**Task details**. Set down exactly the lines below, starting at the one that contains "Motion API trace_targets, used" and ending at the one that contains "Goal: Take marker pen", with both of those lines included and nothing else.

Records from a dataset
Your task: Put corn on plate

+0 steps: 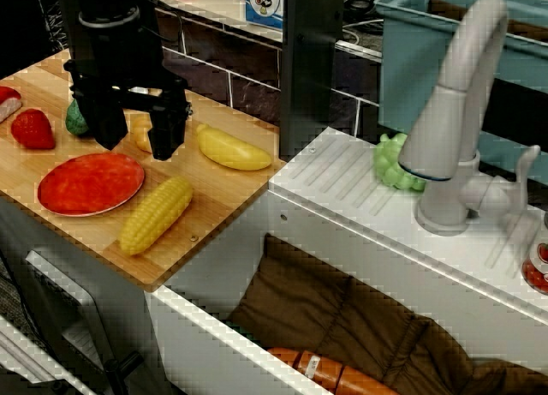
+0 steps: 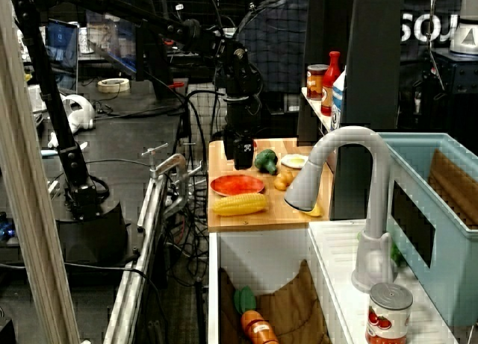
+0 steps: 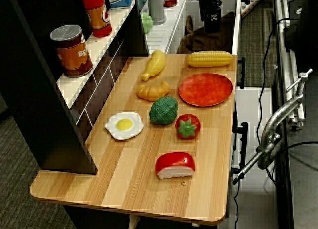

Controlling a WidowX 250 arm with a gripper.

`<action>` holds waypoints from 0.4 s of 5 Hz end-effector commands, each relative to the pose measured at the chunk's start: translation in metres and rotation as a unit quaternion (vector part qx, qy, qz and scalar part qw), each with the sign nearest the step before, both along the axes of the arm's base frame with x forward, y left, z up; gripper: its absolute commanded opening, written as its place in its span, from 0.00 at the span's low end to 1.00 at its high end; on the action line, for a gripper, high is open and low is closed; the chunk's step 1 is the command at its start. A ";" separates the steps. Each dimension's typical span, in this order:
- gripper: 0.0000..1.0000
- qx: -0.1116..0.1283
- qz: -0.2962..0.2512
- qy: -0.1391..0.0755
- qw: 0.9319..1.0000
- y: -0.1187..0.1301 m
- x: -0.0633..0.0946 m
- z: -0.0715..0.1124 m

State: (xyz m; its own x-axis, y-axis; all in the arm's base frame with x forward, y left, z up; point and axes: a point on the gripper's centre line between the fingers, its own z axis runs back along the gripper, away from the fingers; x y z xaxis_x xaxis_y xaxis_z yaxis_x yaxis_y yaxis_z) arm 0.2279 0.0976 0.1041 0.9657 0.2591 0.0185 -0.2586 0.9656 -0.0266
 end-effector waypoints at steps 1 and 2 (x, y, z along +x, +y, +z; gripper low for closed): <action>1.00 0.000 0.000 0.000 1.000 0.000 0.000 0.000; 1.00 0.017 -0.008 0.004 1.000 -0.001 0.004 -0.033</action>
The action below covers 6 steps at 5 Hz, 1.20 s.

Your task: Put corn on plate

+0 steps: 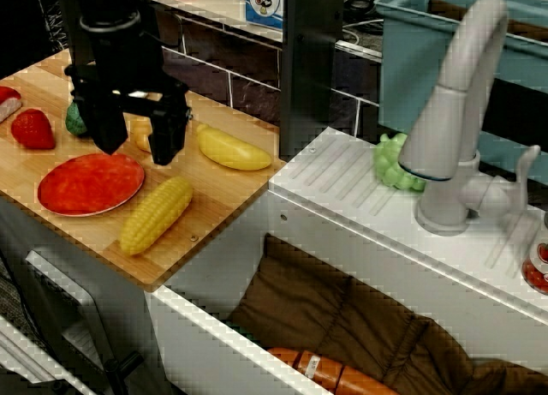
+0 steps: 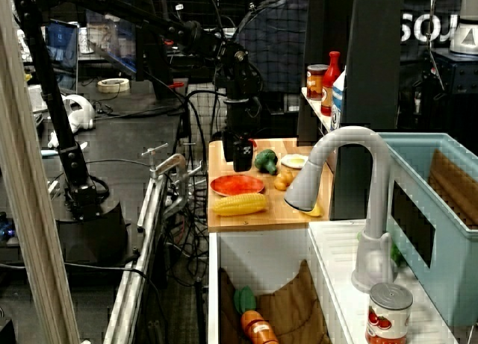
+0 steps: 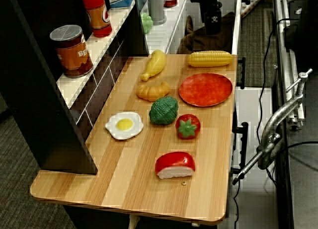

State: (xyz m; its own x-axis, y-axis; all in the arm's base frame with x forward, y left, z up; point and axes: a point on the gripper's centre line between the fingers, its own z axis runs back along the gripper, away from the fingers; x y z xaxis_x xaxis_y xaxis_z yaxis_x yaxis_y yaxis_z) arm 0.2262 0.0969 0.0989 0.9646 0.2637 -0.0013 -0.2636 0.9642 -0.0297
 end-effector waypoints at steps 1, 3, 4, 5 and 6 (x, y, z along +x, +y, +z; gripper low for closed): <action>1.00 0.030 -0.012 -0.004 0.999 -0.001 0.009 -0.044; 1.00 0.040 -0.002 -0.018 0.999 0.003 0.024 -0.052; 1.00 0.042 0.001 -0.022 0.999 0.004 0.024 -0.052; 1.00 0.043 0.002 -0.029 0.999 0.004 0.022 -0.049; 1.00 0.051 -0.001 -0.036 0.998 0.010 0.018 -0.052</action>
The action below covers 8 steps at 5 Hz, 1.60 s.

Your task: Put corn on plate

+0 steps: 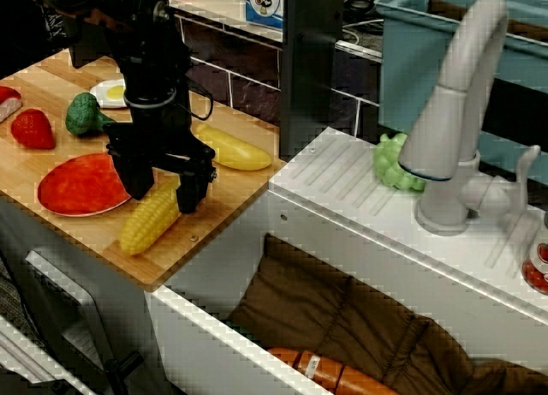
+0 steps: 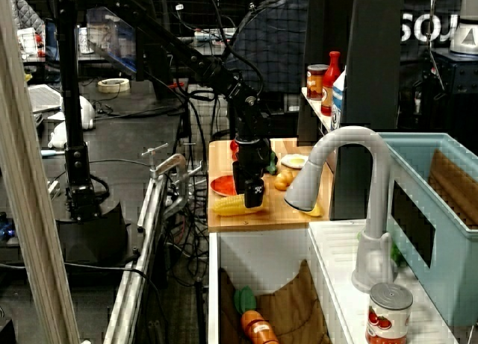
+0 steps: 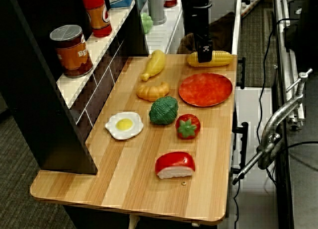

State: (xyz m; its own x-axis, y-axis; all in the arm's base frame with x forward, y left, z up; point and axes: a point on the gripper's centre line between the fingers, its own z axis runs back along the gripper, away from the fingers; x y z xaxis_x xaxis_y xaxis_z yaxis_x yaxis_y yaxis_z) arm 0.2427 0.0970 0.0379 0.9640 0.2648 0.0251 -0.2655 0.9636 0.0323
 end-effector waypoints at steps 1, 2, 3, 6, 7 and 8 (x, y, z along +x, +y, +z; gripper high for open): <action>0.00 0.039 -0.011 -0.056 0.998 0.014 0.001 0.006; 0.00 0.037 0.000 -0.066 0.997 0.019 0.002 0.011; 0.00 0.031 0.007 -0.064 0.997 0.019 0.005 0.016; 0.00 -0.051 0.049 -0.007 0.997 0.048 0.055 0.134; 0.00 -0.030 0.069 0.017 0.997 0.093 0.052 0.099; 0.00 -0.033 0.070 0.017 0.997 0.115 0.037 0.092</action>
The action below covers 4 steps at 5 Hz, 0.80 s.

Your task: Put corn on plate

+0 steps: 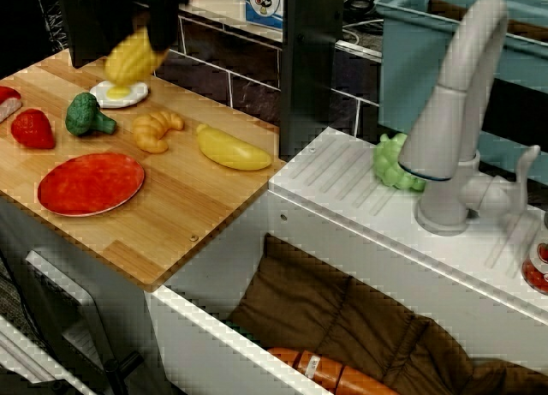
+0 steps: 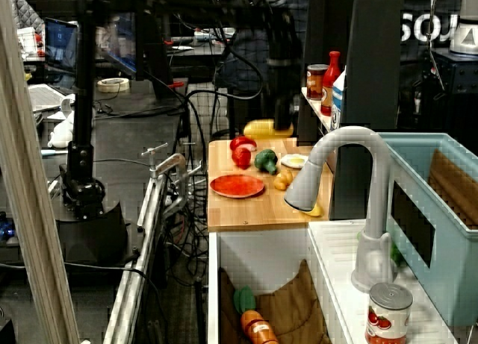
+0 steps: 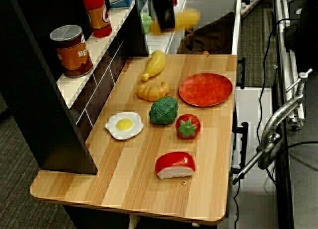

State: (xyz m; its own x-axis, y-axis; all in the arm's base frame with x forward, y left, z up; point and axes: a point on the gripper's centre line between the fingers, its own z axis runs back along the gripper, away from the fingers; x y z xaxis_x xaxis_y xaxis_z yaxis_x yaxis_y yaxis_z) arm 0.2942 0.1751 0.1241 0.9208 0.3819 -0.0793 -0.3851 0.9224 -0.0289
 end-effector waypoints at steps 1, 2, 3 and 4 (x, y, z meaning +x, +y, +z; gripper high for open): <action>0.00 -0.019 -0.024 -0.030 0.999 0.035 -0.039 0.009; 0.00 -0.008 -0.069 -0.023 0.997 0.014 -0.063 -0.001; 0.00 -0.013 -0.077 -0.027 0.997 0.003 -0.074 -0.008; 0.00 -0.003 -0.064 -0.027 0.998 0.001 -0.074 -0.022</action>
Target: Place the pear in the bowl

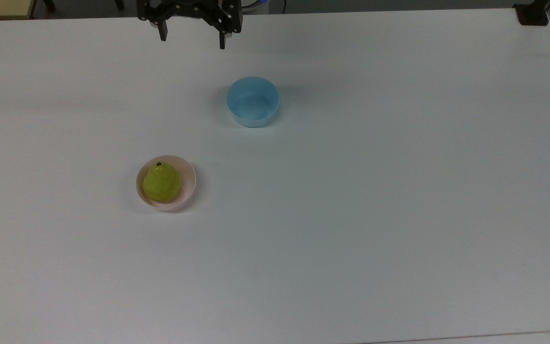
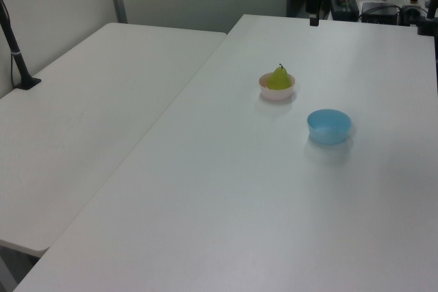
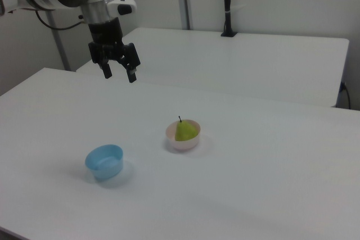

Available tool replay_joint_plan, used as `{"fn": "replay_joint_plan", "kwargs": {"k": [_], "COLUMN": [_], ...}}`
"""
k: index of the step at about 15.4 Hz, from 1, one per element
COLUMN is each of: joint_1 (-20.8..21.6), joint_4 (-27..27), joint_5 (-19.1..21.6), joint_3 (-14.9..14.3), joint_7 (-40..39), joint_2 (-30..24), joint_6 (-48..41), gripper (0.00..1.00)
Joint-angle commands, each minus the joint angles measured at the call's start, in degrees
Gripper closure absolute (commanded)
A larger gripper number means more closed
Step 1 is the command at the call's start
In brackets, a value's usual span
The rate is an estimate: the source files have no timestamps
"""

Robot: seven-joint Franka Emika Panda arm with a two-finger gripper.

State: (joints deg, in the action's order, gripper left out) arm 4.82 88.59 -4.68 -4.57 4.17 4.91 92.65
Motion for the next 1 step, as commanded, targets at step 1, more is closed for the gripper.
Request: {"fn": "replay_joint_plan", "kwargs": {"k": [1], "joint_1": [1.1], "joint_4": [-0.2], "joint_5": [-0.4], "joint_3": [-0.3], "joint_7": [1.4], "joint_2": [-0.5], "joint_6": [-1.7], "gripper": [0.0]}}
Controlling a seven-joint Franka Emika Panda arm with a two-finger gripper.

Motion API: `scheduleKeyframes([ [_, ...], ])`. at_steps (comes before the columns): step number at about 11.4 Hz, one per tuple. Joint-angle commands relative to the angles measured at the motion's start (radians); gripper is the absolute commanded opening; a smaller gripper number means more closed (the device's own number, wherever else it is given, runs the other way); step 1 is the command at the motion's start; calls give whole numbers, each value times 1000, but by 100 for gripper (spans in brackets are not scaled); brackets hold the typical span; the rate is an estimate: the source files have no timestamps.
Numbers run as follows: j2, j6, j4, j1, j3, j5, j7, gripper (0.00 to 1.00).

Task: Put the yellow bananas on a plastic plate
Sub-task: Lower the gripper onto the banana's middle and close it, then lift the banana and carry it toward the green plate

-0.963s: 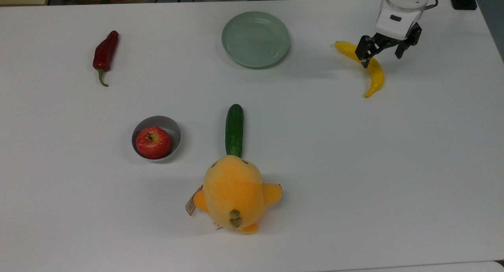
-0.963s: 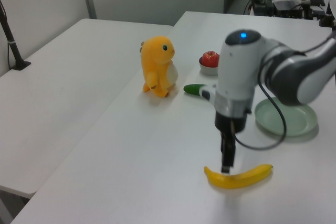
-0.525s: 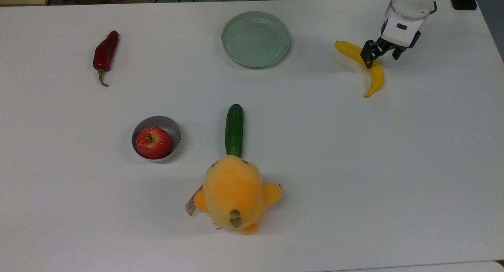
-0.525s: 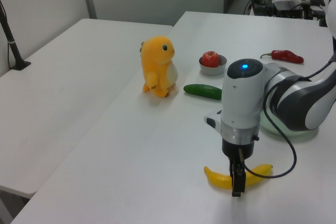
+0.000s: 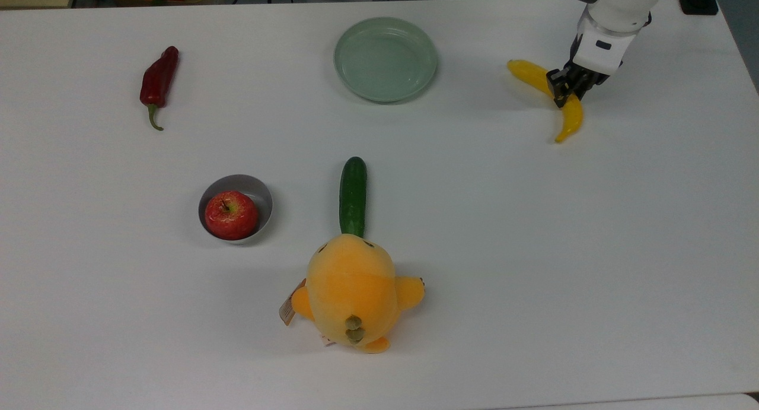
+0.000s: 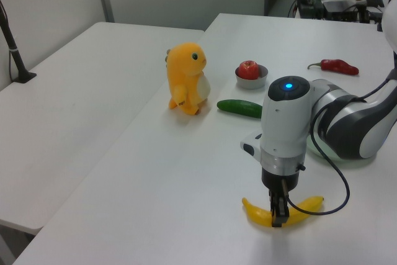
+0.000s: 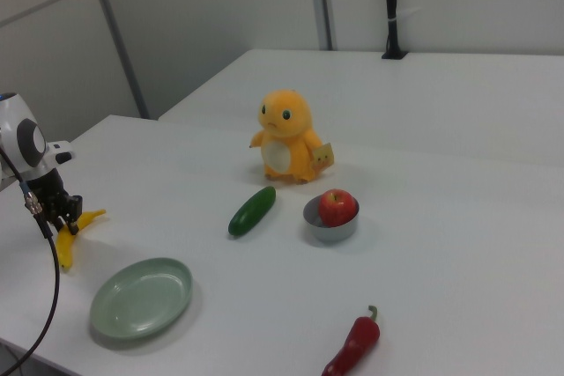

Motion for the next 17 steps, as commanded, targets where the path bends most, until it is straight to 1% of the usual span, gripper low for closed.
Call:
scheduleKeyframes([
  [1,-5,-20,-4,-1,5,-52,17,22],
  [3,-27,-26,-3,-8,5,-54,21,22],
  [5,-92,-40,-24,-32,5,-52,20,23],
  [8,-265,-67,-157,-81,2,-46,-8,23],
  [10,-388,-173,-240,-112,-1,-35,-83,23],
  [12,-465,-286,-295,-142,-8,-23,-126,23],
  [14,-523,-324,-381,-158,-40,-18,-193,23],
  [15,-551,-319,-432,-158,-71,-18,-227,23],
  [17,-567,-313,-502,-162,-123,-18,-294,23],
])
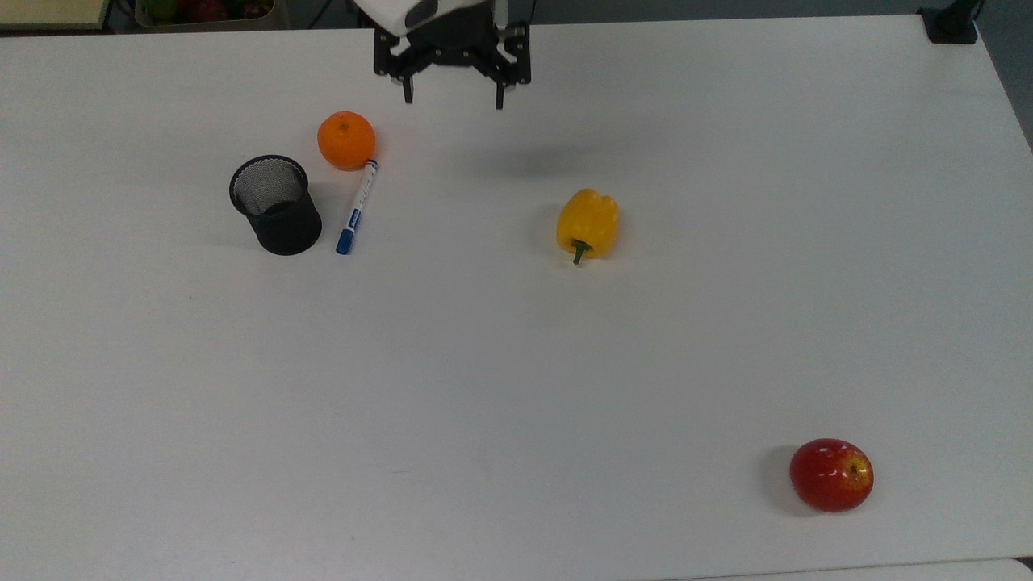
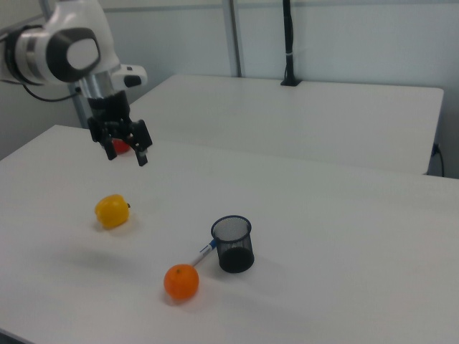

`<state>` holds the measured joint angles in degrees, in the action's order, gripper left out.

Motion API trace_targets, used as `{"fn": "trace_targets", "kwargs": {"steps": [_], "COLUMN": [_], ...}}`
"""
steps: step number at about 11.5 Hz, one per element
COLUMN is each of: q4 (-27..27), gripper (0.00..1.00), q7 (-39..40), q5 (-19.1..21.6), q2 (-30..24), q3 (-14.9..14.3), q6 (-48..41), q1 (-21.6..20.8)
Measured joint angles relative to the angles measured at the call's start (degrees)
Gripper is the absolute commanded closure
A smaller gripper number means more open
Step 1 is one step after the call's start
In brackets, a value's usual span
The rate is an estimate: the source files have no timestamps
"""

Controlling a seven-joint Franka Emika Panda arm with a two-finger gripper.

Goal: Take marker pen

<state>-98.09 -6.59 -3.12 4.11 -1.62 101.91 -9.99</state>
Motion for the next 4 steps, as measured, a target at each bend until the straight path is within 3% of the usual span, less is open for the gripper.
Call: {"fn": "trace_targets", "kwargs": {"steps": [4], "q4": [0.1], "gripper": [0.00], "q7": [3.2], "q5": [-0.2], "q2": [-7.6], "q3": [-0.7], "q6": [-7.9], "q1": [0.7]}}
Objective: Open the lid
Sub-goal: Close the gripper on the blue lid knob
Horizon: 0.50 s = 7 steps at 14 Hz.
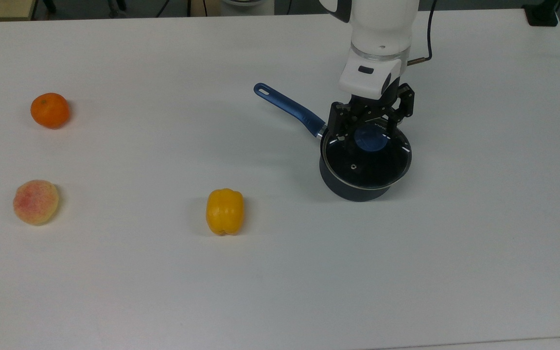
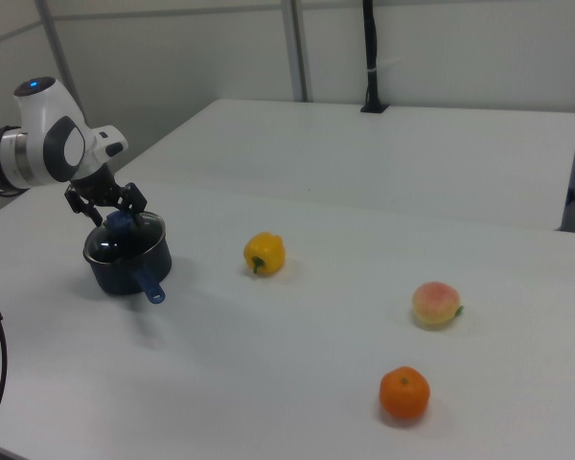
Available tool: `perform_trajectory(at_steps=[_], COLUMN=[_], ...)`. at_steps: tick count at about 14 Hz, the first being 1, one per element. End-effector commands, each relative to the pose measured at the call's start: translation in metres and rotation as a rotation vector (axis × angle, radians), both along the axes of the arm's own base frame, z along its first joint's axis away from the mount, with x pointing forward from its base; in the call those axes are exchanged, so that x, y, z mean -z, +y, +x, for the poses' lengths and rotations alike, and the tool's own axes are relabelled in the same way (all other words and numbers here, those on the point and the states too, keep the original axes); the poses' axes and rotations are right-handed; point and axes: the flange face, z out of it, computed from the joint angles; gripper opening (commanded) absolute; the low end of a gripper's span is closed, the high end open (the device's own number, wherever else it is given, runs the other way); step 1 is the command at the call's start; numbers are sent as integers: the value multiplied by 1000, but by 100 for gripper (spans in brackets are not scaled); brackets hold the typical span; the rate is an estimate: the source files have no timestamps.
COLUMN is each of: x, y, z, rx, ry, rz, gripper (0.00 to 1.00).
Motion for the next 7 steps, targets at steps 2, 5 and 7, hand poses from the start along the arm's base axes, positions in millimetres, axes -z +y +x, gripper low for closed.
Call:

**Written answer**.
Motion API trace_targets, used as `{"fn": "trace_targets", "kwargs": {"steps": [_], "COLUMN": [_], ...}}`
"""
steps: step number at about 11.5 Hz, one per element
COLUMN is each of: q4 (-27..27), gripper (0.00..1.00), q7 (-39..40), q5 (-19.1..21.6), q2 (-30..24), q3 (-14.9..14.3), q6 (-48..41), q1 (-21.6..20.8)
Measured joint angles relative to the angles measured at the call's start (degrees)
Gripper is the absolute commanded closure
A smaller gripper number means more open
Step 1 is one step after the call's start
In brackets, a value's usual span
The rate is an estimate: the source files have no timestamps
"""

Controlling a seven-joint Franka Emika Panda arm with a two-finger gripper.

Goal: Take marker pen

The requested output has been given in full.